# Looking for low profile helmet



## Shizam (Mar 19, 2012)

Hey All,
I'm in the market for a new helmet and the problem is I have a giant head  I always need L or XL in helmets and they sit on top of my head like I'm trying to cover up some weird growth, are there any helmets that tend to have a lower profile?

Thanks,
Sam


----------



## woodys737 (Dec 31, 2005)

Look into the Kask Mojito. Much less mushroomy than Giro and Bell.


----------



## Ollieholic (Jul 5, 2011)

Specialized Prevail and Propero 2 are pretty low profile.


----------



## superjesus (Jul 26, 2010)

IMO, fit is much more important than looks. That said, I am not immune to bouts of vanity. Here are my opinions on a number of helmets I have looked at recently. White seems to make helmets appear larger than darker colors. For the record, I wear size M in every helmet I've worn or tried on. 

* Giro Prolight is about as low profile as I've found. It doesn't fit my head particularly well, but better than other Giros.
* Giro Ionos and Atmos are very mushroomy on my head. They both sit lower on my forehead than I like. They don't fit well either.
* Propero II is fairly low profile, but it is rather wide and if you're concerned about looks, the "mouth" may not be for you. Sits lowest on the forehead of all the helmets
* Prevail fits similar to the Propero II but is significantly lighter.
* Lazer Helium and O2 helmets are pretty low profile as well, a little deep for my tastes.
* Bell Volt seems to fit my head rather well. I didn't find it to be mushroomy or bulbous on my noggin.

YMMV, etc.


----------



## Mr. Versatile (Nov 24, 2005)

How about something like this? Bell Faction BMX/Skate Helmet - Adult Bike Helmets They're a little unconventional, but I've seen riders wearing them more than a few times.


----------



## Shizam (Mar 19, 2012)

Thanks for the breakdown superjesus, I agree on safety and don't want to compromise protection, I stopped in the LBS last night and tried out the Propero and Prevail and I liked how low they sat, plus the extra siding actually made the helmet look less like it was just perched on top of my head. I would have just bought one there but I already ordered a Kask Mojito from somewhere with a 60 return policy so I may as well wait for it to arrive and see how it fits but I liked some of the other features of the Proper/Preval like the way the chin-strap fit around the ears.

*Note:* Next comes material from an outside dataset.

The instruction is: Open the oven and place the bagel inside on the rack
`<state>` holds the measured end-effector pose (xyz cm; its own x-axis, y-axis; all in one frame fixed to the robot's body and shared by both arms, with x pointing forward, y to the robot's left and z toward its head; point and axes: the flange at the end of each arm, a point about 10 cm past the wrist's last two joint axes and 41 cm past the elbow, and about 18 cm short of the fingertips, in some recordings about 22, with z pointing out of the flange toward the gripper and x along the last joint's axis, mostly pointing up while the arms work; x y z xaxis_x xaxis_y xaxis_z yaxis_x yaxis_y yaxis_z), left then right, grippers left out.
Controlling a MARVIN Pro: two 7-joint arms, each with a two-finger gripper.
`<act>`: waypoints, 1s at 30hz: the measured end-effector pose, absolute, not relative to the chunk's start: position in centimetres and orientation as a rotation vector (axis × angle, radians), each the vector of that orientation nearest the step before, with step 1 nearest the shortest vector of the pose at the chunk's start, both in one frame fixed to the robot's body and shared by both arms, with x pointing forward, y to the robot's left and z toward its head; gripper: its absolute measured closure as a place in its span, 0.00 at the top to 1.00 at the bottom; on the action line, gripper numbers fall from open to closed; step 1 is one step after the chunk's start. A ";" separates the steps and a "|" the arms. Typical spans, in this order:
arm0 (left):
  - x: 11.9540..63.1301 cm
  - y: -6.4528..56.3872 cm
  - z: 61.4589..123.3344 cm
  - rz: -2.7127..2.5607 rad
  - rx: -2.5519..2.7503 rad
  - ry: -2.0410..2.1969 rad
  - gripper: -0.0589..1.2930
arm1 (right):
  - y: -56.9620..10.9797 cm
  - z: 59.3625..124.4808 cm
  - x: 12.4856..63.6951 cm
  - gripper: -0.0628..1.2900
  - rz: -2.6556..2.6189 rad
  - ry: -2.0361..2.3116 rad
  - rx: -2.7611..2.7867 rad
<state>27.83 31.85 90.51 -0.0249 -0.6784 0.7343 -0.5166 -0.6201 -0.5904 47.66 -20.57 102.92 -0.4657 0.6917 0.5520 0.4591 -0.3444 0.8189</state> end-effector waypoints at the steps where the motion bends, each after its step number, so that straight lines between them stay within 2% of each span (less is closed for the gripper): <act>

@Versatile, I considered those helmets but something about their construction says to me they wouldn't absorb a high speed crash as well, there are no crumple zones, they seem like something you'd wear if you're going to hit your head a lot at low speed and you want to re-use the helmet. I'll replace my helmet if I crash


----------



## torch511 (Mar 4, 2012)

Love the prevail chin strap system. Hope the kask works Out for you. I know a few riders with rather large domes so I know how you feel. I do find that the Giro line looks rather silly. I find the wider specialized look a little better.


----------



## Shizam (Mar 19, 2012)

Kask arrived today, it is _awesome_. It looks awesome, it fits awesome, I've never had a helmet feel so right on my head before. I wish it had the prevail chin strap system but I think it'll work out, and you're right, the helmet I had before was Gyro and it was super mushroom dome.

Thanks all!


----------